TASK DESCRIPTION ▸ Make an exact reproduction of all the data.

(Beginning of DATA)

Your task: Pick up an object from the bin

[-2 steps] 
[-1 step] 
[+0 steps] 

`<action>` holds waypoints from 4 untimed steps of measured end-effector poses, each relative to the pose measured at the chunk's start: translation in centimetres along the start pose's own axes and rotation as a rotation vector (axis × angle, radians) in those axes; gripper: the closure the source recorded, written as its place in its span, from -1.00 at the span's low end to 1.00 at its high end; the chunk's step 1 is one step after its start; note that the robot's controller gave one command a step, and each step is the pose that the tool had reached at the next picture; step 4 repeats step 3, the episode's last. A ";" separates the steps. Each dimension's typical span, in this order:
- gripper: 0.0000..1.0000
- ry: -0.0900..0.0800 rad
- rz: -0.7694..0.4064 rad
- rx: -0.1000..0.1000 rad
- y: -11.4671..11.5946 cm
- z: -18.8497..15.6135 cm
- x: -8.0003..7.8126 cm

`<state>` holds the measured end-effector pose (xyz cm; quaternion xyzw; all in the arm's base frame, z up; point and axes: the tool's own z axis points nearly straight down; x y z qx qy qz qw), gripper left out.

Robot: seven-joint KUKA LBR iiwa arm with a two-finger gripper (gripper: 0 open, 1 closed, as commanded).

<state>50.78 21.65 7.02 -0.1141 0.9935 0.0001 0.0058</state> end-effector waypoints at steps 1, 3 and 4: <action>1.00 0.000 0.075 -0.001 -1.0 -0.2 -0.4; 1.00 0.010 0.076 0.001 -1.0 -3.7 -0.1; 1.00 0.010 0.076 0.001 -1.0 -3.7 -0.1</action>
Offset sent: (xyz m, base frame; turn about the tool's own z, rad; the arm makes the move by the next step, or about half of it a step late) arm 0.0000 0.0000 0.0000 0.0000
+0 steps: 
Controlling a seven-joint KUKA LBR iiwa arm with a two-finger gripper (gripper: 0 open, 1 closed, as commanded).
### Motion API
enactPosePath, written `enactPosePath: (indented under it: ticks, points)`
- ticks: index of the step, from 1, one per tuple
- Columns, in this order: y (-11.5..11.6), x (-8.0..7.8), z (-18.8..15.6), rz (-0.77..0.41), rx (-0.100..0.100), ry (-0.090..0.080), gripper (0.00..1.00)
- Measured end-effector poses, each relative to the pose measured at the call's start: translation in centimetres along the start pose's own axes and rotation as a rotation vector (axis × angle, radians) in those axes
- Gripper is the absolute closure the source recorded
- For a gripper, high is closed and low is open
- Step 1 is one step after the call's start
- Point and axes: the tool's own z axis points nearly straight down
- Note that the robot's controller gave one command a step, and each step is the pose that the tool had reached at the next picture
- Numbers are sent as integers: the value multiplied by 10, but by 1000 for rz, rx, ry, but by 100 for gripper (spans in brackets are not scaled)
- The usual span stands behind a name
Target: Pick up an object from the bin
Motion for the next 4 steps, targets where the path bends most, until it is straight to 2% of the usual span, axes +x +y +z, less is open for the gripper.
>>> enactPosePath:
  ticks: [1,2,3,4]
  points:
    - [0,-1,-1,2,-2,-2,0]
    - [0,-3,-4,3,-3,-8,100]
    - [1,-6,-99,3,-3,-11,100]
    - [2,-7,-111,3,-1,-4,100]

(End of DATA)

RESULT ▸
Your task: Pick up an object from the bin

[-2 steps] 
[-1 step] 
[+0 steps] 

`<action>` holds waypoints from 4 untimed steps of measured end-effector poses, each relative to the pose measured at the chunk's start: translation in centimetres along the start pose's own axes and rotation as a rotation vector (axis × angle, radians) in those axes; gripper: the closure the source recorded, written as its place in its span, from -1.00 at the span's low end to 1.00 at its high end; the chunk's step 1 is one step after its start; note that the robot's controller gave one command a step, and each step is the pose that the tool had reached at the next picture; step 4 repeats step 3, the episode's last. A ";" separates the steps. Each dimension's typical span, in this order:
- gripper: 0.0000..1.0000
- ry: -0.0900..0.0800 rad
- rz: -0.7694..0.4064 rad
- rx: -0.1000..0.1000 rad
- y: -11.4671..11.5946 cm
- z: -18.8497..15.6135 cm
- x: -8.0003..7.8126 cm

`<state>` holds the measured end-effector pose (xyz cm; quaternion xyzw; all in the arm's base frame, z up; point and axes: the tool's own z axis points nearly straight down; x y z qx qy qz qw), gripper left out.

Robot: seven-joint KUKA LBR iiwa arm with a two-finger gripper (gripper: 0 open, 1 closed, as commanded).

<state>50.78 21.65 7.02 -0.1141 0.9935 0.0001 0.0058</state> end-effector waypoints at steps 1, 3 and 4: <action>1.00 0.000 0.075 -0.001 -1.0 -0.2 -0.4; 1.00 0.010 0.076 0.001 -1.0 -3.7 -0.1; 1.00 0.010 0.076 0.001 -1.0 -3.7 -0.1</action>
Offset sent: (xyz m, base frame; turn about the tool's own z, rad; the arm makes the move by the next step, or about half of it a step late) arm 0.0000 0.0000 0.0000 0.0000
+0 steps: 
Controlling a seven-joint KUKA LBR iiwa arm with a two-finger gripper (gripper: 0 open, 1 closed, as commanded).
### Motion API
enactPosePath, written `enactPosePath: (indented under it: ticks, points)`
- ticks: index of the step, from 1, one per tuple
- Columns, in this order: y (-11.5..11.6), x (-8.0..7.8), z (-18.8..15.6), rz (-0.77..0.41), rx (-0.100..0.100), ry (-0.090..0.080), gripper (0.00..1.00)
- Measured end-effector poses, each relative to the pose measured at the call's start: translation in centimetres along the start pose's own axes and rotation as a rotation vector (axis × angle, radians) in those axes
- Gripper is the absolute closure the source recorded
- For a gripper, high is closed and low is open
- Step 1 is one step after the call's start
- Point and axes: the tool's own z axis points nearly straight down
- Note that the robot's controller gave one command a step, and each step is the pose that the tool had reached at the next picture
- Numbers are sent as integers: the value multiplied by 10, but by 1000 for rz, rx, ry, but by 100 for gripper (spans in brackets are not scaled)
- The usual span stands behind a name
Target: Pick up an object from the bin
Motion for the next 4 steps, targets where the path bends most, until it is straight to 2% of the usual span, axes +x +y +z, less is open for the gripper.
>>> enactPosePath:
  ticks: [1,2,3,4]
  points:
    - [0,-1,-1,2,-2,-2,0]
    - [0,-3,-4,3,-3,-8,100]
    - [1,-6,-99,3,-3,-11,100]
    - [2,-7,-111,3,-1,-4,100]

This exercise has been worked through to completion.